Starting at the first line of the data below, repeat each line word for word up to and including the line with "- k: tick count".

- _Data below_:
^^^^^^^^
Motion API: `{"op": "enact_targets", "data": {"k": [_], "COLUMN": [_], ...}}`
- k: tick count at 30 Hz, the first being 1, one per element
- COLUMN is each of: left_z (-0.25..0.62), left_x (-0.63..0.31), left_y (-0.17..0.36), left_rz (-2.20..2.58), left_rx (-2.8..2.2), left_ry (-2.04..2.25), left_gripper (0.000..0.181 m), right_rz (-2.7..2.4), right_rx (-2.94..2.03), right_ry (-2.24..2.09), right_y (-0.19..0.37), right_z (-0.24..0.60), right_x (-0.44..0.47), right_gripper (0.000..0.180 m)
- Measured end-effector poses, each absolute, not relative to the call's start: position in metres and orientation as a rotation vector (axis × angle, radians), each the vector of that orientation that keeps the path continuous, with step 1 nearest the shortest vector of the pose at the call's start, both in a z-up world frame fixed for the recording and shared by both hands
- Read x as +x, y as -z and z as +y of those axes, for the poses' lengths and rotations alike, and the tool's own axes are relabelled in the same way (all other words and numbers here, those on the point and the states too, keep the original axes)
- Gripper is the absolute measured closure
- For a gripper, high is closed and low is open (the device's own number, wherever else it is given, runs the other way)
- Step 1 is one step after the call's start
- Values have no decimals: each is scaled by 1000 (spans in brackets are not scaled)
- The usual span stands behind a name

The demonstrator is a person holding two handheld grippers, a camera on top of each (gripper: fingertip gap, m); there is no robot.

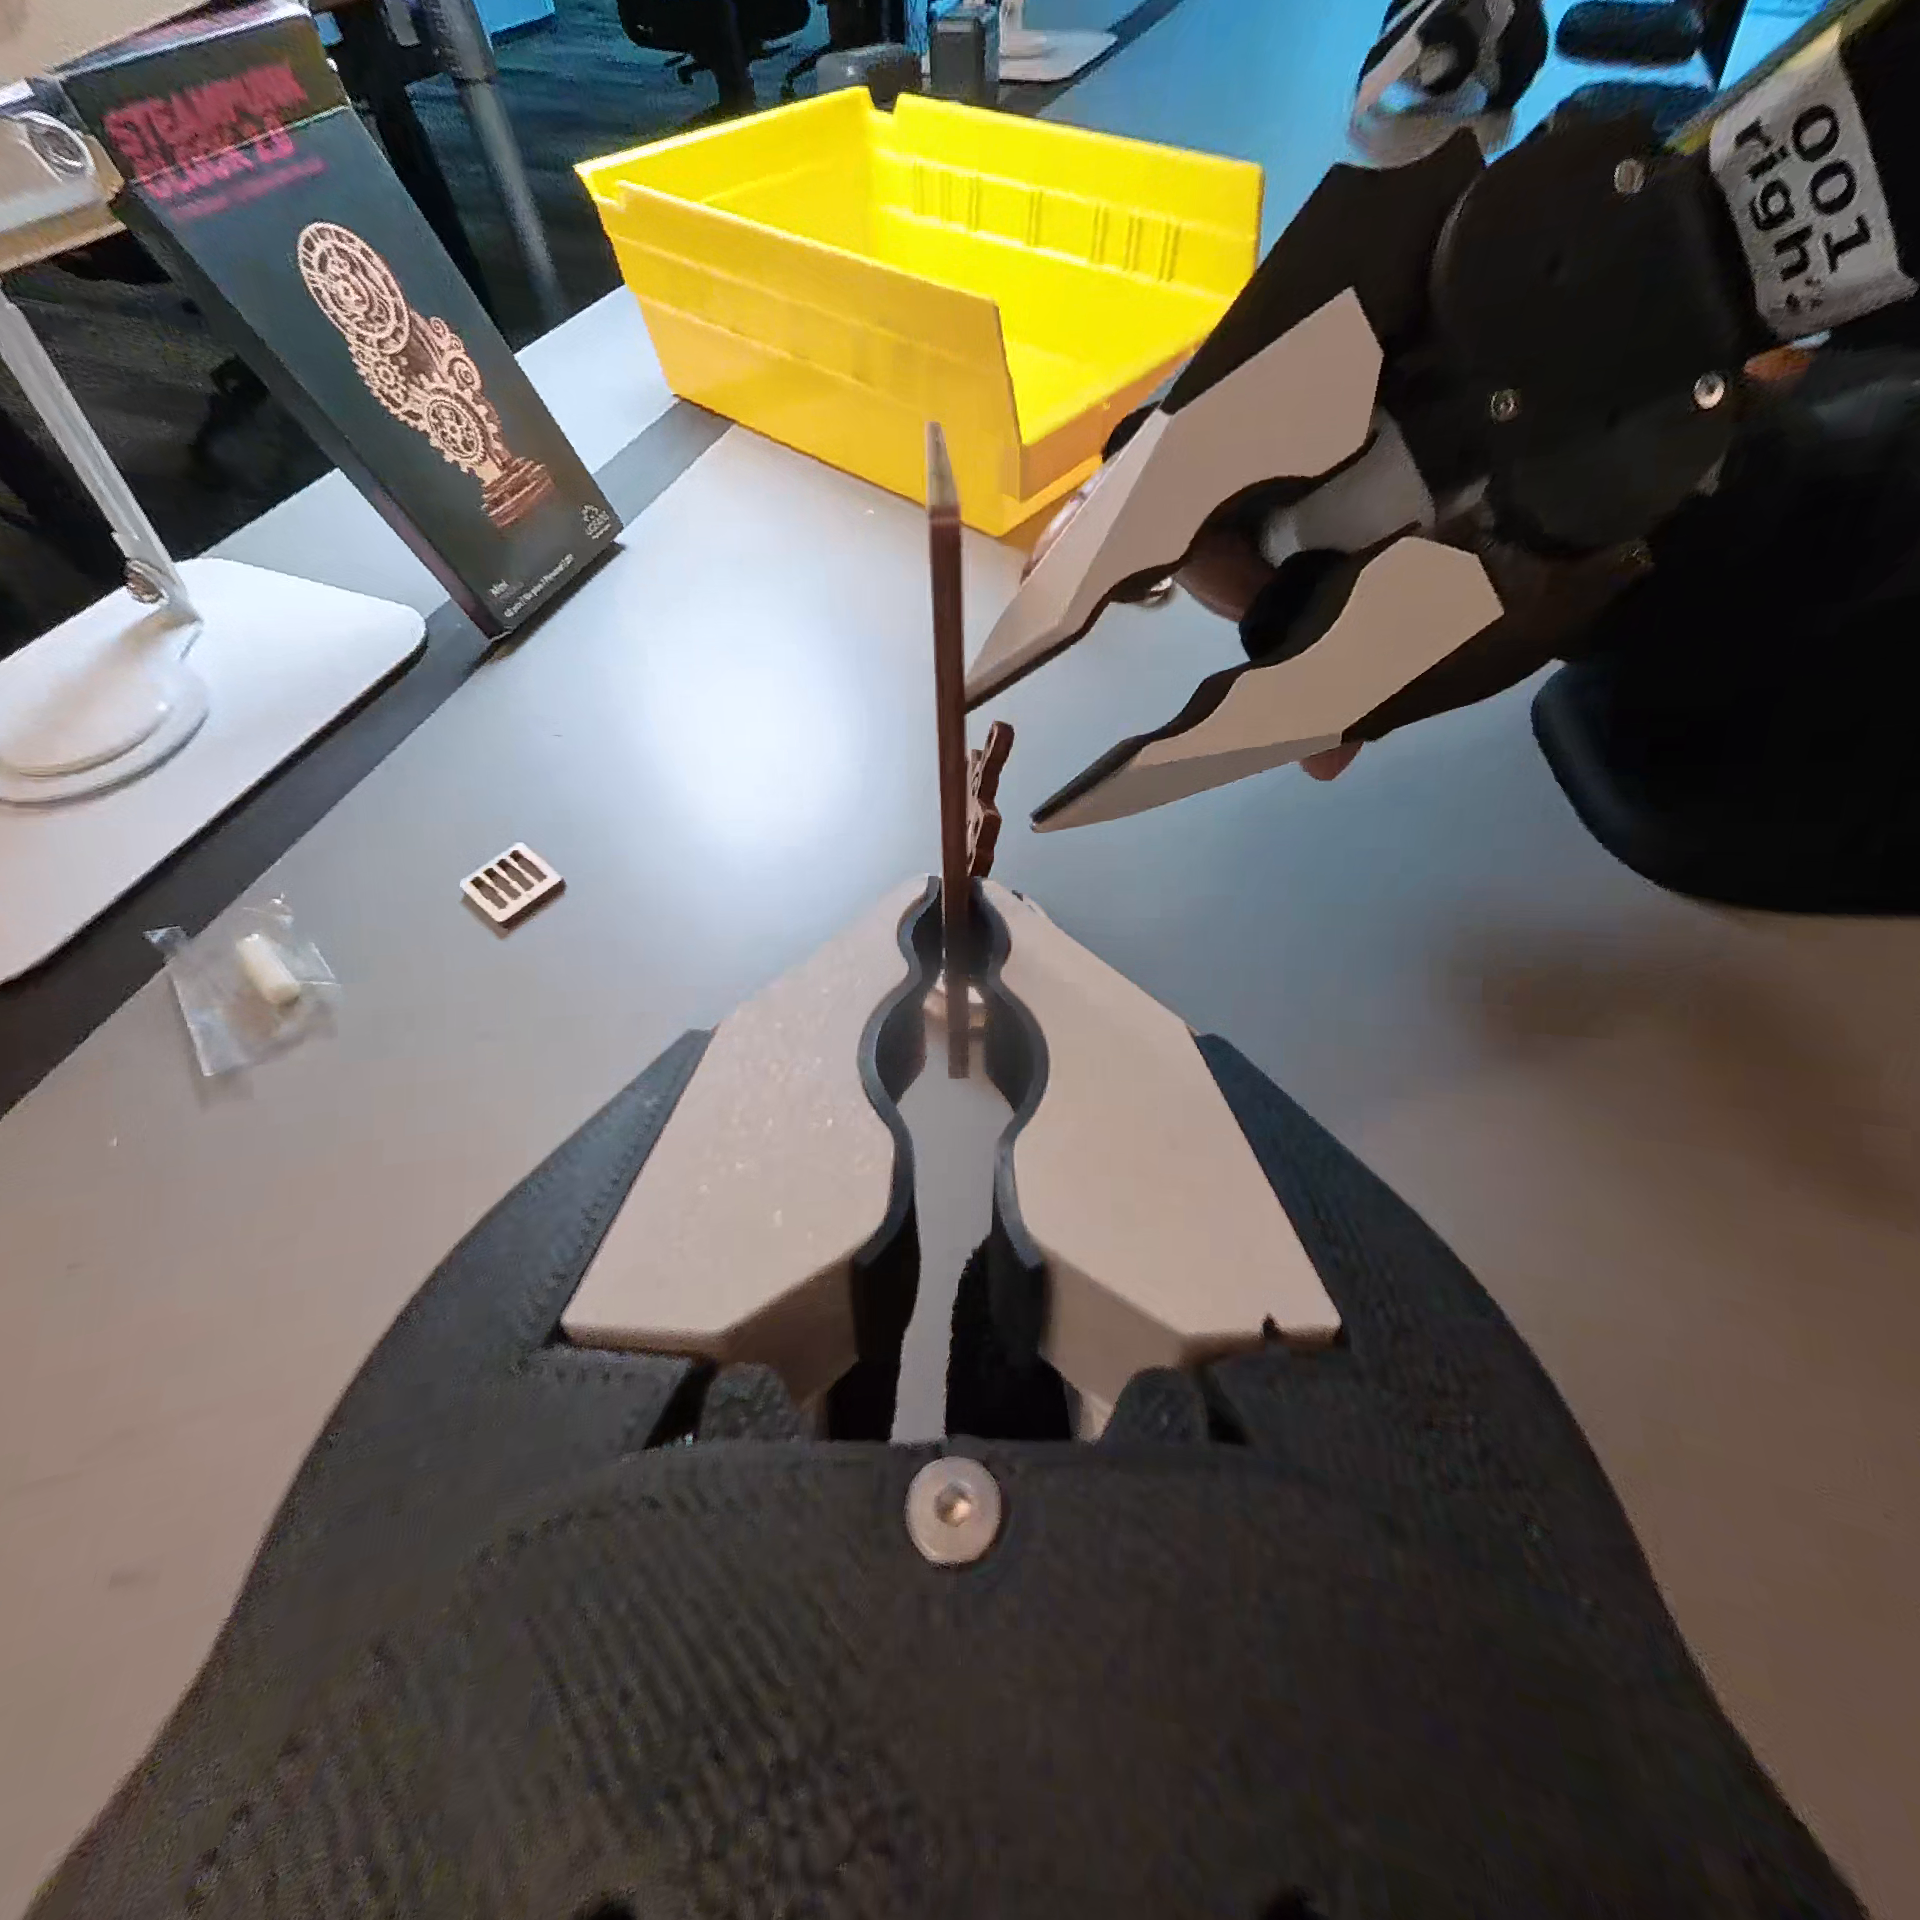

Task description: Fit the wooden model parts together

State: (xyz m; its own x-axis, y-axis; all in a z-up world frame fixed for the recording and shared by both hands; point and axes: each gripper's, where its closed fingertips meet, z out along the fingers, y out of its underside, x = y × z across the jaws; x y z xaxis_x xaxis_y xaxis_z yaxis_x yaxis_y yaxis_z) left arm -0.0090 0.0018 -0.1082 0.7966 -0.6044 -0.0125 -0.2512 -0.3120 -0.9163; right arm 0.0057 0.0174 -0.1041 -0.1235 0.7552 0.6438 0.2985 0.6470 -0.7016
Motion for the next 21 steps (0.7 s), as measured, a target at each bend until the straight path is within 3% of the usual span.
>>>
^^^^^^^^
- _Response below_:
Motion API: `{"op": "enact_targets", "data": {"k": [_], "COLUMN": [_], ...}}`
- k: tick count at 30 Hz, the first being 1, one per element

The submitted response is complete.